Jim arengaba a la multitud, cantando y brincando como si acabaran de avisarle que aquél sería el último concierto de su vida. Luego del primer estribillo, hizo que la gente sobre el escenario se diera la mano y formara una línea, que él guió por el espacio libre entre los músicos. La línea pronto se convirtió en dos círculos concéntricos que giraban en direcciones opuestas. Y en el centro, los ojos cerrados y los brazos abiertos, Jim giraba sobre sí mismo como un derviche loco. Se formaron más círculos en el campo, y el espacio frente a la valla parecía un tembladeral ondulante.

Jim descubrió a Silvia hacia el final de la canción, cuando se paseaba entre la gente sobre el escenario para hacerlos cantar los últimos versos. Entraba y salía de aquel caos que sólo él controlaba, poniéndoles el micrófono en la cara, y de pronto se halló frente a ella, que cantaba y bailaba como los demás, agitada y arrebolada, una sonrisa a flor de labios, los ojos brillantes de excitación.

Borracho de luz y música y adrenalina, le tomó la mano e intentó sacarla del grupo. Pero Silvia alcanzó a sujetar al chico que saltaba junto a ella, y pronto Jim encabezaba otra línea serpenteante de gente.
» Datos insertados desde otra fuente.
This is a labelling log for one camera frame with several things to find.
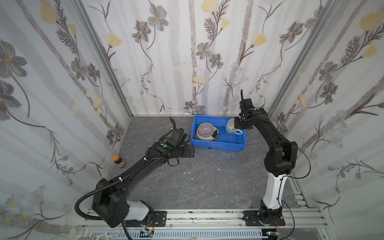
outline plate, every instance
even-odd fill
[[[198,139],[198,140],[205,140],[205,141],[214,141],[214,142],[216,142],[217,140],[218,140],[218,137],[219,137],[219,135],[220,135],[220,133],[219,133],[219,131],[218,131],[218,129],[214,126],[214,128],[215,128],[215,131],[217,131],[217,135],[216,135],[216,137],[212,137],[212,136],[210,136],[210,137],[202,137],[201,135],[200,135],[200,133],[197,131],[197,129],[196,129],[196,139]]]

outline bottle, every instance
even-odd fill
[[[115,163],[118,165],[118,167],[124,167],[125,166],[125,161],[121,157],[114,156],[113,160],[115,160]]]

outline purple bowl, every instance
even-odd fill
[[[208,122],[204,122],[199,125],[197,131],[202,137],[211,137],[215,131],[215,127]]]

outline blue container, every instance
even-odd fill
[[[195,115],[195,119],[192,123],[192,129],[191,129],[192,144],[195,145],[195,147],[241,152],[244,149],[244,147],[247,145],[247,142],[245,140],[247,133],[245,132],[245,130],[243,130],[242,135],[227,133],[225,131],[225,127],[230,119],[231,118]],[[219,131],[220,135],[216,142],[196,139],[196,130],[199,127],[199,125],[202,124],[203,122],[211,123]]]

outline white scissors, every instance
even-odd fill
[[[117,234],[109,234],[108,233],[112,230],[118,230],[119,233]],[[108,231],[106,231],[105,233],[103,234],[100,234],[100,235],[96,235],[96,236],[93,236],[93,237],[81,237],[79,238],[79,240],[107,240],[107,239],[111,239],[111,238],[114,238],[114,237],[118,237],[120,235],[120,229],[119,228],[112,228],[112,229],[109,229]]]
Al advertirlo, comenzó a girar y cruzarla hasta que la desarmó y la gente volvió a retroceder. La mano de Silvia resbaló entre sus dedos, y al voltear no logró hallarla.

Sonaban los últimos acordes. Dio media vuelta y corrió a subir de un salto a su retorno para saltar hacia el borde del escenario.

Terminó la canción allí, los brazos abiertos una vez más. Y tres asistentes de seguridad bajo él, listos para atraparlo si caía, porque sus pies estaban más en el aire que sobre el escenario. Y allí permaneció cuando acabó la música, la cabeza echada hacia atrás, jadeante, sudado, envuelto en una ovación frenética que no menguaba. Como una violenta marejada de energía que venía a romper sobre él, ahogándolo, colmándolo, haciendo que su corazón batiera como un tambor de guerra y su sangre corriera como fuego líquido. Hasta que sintió que se asfixiaba.

—¡Gracias, Argentina! —gritó entonces, y retrocedió hacia las sombras que lo aguardaban para engullirlo.

El resto de la banda ya había dejado sus instrumentos y se había mezclado con la gente, los brazos sobre los hombros de quienes tenían más cerca, formando con ellos una pared humana que iba de extremo a extremo del escenario. Se adelantaron todos y Jim se mezcló con ellos para la obligada reverencia final, que esa noche hicieron tanto los músicos como los fans.